Symbolic Integration Algorithm Selection with Machine Learning: LSTMs vs Tree LSTMs
Rashid Barket, Matthew England, J\"urgen Gerhard

TL;DR
This paper explores machine learning models, specifically LSTMs and Tree LSTMs, to improve the selection of sub-algorithms in symbolic integration within computer algebra systems, demonstrating that Tree LSTMs outperform standard LSTMs and existing methods.
Contribution
It introduces a novel approach using Tree LSTMs to represent mathematical expressions for sub-algorithm selection, outperforming traditional LSTM models and existing Maple algorithms.
Findings
Tree LSTM significantly outperforms LSTM in sub-algorithm prediction.
Tree LSTM provides better integration outputs than Maple's current approach.
Tree LSTM's informed representation enhances symbolic integration performance.
Abstract
Computer Algebra Systems (e.g.
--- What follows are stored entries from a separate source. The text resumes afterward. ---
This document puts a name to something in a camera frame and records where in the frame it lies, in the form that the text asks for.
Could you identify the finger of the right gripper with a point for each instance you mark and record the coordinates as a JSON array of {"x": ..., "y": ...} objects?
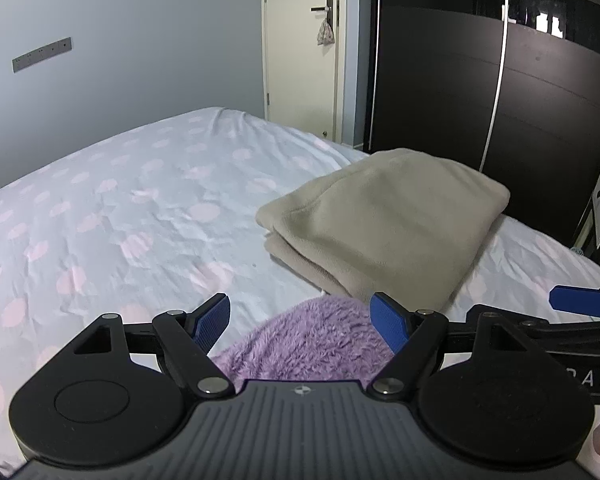
[{"x": 577, "y": 300}]

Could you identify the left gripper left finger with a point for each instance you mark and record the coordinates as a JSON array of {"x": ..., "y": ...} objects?
[{"x": 191, "y": 335}]

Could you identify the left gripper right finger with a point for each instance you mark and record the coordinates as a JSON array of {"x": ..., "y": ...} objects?
[{"x": 410, "y": 335}]

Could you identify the beige fleece garment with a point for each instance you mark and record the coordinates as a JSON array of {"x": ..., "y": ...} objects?
[{"x": 400, "y": 222}]

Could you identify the purple fluffy garment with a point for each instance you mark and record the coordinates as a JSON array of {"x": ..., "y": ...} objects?
[{"x": 322, "y": 339}]

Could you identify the polka dot bed sheet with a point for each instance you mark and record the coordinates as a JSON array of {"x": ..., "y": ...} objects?
[{"x": 159, "y": 217}]

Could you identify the black wardrobe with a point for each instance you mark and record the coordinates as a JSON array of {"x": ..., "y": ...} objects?
[{"x": 507, "y": 87}]

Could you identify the small patterned hanging bag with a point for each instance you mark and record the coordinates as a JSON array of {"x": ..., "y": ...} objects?
[{"x": 325, "y": 36}]

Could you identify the cream white door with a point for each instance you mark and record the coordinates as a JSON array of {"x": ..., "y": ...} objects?
[{"x": 302, "y": 81}]

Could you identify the grey wall plate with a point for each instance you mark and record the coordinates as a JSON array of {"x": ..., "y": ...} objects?
[{"x": 41, "y": 54}]

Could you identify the black door handle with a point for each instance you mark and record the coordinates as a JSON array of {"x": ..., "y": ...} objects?
[{"x": 328, "y": 9}]

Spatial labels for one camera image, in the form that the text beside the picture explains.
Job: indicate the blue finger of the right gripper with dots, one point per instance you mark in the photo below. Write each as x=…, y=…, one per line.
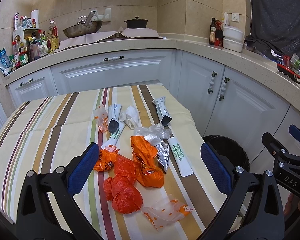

Maple) are used in research, education, and industrial settings. One of their key functionalities is symbolic integration, where there are many sub-algorithms to choose from that can affect the form of the output integral, and the runtime. Choosing the right sub-algorithm for a given problem is challenging: we hypothesise that Machine Learning can guide this sub-algorithm choice. A key consideration of our methodology is how to represent the mathematics to the ML model: we hypothesise that a representation which encodes the tree structure of mathematical expressions would be well suited. We trained both an LSTM and a TreeLSTM model for sub-algorithm prediction and compared them to Maple's existing approach. Our TreeLSTM performs much better than the LSTM, highlighting the benefit of using an informed representation of mathematical expressions. It is able…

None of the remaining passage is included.